La légende, reprise notamment par Anatole France dans L’Étui de nacre, rapporte qu’Olive et Libérette, deux sœurs issues d’une illustre famille de Hauteville, quittaient chaque soir la maison paternelle pour se rendre dans le bois de Chaumont afin d’écouter les exhortations de saint Bertauld. Avant de partir, elles laissaient leurs fuseaux dans leur chambre, comme si elles poursuivaient leur ouvrage, et, à leur retour, elles découvraient davantage de fil filé qu’elles n’auraient pu en produire elles-mêmes.
Pour franchir le ruisseau de Chappe, un saule s’inclinait, leur servant de pont.

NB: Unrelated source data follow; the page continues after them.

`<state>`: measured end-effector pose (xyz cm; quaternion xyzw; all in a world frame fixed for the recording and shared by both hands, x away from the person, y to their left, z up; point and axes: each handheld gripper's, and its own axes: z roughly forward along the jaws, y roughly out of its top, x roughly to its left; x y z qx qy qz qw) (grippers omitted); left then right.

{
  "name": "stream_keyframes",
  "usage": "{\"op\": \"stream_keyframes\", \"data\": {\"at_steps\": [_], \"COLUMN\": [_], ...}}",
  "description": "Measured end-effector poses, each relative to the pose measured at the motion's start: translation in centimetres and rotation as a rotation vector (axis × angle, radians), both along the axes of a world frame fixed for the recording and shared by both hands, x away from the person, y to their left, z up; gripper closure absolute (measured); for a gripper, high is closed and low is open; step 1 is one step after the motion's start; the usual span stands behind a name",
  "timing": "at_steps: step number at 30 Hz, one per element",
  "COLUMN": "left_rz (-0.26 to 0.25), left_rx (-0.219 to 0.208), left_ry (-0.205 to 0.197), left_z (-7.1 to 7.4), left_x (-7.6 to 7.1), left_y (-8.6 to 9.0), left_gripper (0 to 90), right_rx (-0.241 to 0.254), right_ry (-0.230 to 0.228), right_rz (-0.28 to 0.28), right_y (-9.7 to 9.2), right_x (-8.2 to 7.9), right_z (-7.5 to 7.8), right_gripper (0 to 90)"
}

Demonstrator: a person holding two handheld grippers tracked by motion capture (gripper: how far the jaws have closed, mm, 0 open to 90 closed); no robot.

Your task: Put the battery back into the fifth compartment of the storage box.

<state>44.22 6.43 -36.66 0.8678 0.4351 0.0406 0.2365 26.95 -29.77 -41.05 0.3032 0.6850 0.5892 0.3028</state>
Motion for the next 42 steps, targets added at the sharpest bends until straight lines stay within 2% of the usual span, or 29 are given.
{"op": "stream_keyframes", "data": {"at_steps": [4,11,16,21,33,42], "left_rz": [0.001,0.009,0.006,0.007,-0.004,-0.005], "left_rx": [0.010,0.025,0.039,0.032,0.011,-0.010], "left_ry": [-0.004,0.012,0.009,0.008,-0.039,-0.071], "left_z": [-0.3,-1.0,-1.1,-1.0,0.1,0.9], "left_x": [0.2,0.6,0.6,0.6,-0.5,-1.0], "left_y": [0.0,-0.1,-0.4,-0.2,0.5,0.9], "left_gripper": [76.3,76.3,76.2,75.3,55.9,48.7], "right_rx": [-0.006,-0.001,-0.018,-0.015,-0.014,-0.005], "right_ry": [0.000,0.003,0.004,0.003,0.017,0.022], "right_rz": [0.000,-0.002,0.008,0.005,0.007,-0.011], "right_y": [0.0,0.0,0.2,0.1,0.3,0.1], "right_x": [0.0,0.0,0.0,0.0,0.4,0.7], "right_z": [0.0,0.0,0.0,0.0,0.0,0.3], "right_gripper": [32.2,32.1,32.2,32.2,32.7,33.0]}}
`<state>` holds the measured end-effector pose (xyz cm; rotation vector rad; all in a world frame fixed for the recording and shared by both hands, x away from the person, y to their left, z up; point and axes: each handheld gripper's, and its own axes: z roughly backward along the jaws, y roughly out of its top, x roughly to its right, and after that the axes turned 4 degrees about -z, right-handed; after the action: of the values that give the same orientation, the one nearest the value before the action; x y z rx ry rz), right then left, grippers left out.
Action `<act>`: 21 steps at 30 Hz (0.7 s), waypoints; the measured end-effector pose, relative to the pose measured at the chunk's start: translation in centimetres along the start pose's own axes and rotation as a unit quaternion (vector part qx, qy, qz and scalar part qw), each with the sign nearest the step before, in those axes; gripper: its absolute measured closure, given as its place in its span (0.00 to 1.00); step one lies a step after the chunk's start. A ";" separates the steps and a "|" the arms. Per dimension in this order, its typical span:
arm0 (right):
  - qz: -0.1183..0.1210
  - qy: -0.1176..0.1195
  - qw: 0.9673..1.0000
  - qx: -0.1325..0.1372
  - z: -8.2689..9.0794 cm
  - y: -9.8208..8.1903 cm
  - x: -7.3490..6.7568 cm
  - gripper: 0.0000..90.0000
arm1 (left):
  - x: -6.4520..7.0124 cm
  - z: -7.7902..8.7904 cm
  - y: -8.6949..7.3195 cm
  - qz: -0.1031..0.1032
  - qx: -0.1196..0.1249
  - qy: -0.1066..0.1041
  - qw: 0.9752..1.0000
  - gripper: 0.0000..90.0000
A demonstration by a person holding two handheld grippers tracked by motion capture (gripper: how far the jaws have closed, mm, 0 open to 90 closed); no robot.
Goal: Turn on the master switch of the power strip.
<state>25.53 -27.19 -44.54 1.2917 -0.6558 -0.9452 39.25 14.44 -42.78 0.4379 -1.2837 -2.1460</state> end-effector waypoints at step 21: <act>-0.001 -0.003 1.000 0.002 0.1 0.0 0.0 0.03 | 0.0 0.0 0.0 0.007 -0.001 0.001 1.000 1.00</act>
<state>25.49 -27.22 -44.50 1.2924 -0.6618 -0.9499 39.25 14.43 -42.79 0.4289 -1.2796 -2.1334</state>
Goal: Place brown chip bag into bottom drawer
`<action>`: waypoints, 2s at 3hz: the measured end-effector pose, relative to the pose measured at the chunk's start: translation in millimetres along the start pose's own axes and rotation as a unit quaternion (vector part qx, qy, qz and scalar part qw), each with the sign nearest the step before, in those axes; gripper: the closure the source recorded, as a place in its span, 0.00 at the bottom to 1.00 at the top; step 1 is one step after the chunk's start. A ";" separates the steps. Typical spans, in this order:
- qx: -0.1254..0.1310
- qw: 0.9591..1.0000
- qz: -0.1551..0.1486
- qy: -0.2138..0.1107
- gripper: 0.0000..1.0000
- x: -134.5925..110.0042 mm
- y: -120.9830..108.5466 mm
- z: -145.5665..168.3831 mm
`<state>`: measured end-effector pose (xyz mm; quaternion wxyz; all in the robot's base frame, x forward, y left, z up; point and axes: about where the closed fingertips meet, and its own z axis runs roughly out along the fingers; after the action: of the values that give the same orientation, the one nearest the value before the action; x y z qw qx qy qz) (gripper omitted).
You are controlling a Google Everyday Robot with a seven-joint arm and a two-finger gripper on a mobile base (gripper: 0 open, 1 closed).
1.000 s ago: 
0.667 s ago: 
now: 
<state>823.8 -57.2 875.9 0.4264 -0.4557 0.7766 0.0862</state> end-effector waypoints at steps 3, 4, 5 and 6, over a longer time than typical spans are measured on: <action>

Un soir de pluie, les deux sœurs arrachèrent chacune un échalas dans les vignes pour faciliter leur passage. Mais, arrivées au bord du ruisseau, le saule ne s’abaissa pas comme à son habitude. L’une des sœurs retourna replanter l’échalas à l’endroit où elle l’avait pris, tandis que l’autre traversa le ruisseau. À partir de ce jour, elles ne se revirent plus, vivant séparées mais toujours proches l’une de l’autre dans les bois de Chaumont.
Un pèlerinage à pied relie encore aujourd’hui Chaumont-Porcien à Sainte-Olive chaque lundi de Pentecôte.